Russia’s post-Soviet government sent the House task force a report asserting that there was such a deal. Yet House investigators did not publicly acknowledge the report, including it only in the classified version of their conclusions. Parry stumbled across the classified documents by accident in a Capitol Hill bathroom repurposed for storage.

And Palestinian leader Yasser Arafat directly told Carter in the 1990s that the Reagan campaign approached him with an offer of arms for his Palestine Liberation Organization if he could help broker a deal with Iran.
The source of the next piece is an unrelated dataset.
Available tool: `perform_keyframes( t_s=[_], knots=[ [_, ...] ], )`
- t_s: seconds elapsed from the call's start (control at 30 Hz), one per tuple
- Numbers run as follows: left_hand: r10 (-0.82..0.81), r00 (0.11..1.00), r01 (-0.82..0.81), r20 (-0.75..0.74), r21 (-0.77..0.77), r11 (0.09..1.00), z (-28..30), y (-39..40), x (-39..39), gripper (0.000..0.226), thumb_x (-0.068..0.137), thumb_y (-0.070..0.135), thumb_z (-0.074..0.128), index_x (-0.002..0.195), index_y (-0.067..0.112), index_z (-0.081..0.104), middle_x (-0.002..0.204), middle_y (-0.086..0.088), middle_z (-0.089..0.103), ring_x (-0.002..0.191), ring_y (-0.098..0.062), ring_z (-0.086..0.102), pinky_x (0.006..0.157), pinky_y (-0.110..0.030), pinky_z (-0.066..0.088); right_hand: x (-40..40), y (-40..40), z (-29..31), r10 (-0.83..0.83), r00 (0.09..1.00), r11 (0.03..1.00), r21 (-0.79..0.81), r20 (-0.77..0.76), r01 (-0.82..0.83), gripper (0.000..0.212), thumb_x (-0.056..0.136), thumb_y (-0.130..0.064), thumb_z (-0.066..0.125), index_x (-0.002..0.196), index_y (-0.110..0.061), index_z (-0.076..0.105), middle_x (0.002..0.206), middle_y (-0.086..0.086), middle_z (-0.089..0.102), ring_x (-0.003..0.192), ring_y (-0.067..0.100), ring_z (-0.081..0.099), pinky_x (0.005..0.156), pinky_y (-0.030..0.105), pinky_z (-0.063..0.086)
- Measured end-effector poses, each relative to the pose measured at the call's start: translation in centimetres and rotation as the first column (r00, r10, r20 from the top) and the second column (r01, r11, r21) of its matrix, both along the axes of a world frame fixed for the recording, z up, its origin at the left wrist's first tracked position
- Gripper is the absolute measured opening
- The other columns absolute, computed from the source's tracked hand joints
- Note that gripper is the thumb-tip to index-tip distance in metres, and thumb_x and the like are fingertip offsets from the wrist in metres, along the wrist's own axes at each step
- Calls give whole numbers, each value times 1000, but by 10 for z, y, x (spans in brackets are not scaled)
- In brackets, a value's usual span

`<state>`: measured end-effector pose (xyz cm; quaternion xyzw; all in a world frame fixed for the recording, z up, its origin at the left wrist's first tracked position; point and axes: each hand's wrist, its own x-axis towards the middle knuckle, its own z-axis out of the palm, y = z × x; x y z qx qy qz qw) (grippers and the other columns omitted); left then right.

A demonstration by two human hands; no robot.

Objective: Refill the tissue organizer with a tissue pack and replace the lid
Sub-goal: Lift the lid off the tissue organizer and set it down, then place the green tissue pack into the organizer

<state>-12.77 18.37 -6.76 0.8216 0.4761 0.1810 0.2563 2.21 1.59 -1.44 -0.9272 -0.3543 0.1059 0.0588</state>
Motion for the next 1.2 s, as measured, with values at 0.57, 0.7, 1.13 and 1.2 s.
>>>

Last but not least, the headline for the story on Reagan’s 1981 inauguration in the Onion book “Our Dumb Century” is: “Hostages Released; Reagan Urges Nation Not to Put Two and Two Together.”

The moves from Reagan’s campaign would not have been a new tack for a Republican aspirant to the White House. It is has been proven beyond a shadow of a doubt that the 1968 Richard Nixon campaign conspired with the government of South Vietnam to thwart a peace deal that would have boosted the chances of Nixon’s rival, Hubert Humphrey.

Whatever the underlying truth of the October Surprise theory, it is simply a fact that Bani-Sadr said what he said, repeatedly.

Bani-Sadr’s New York Times obituary mentions that Iran’s ambassador to the United Nations at the time resigned over the taking of the hostages and wrote a long article condemning it — and only one place in Iran published it: a newspaper supporting Bani-Sadr.

The peculiar blackout of Bani-Sadr’s perspective on the extension of the hostage crisis for Reagan’s political gain suggests that the distance between the U.S. corporate press and the Iranian media is not as large as we might hope.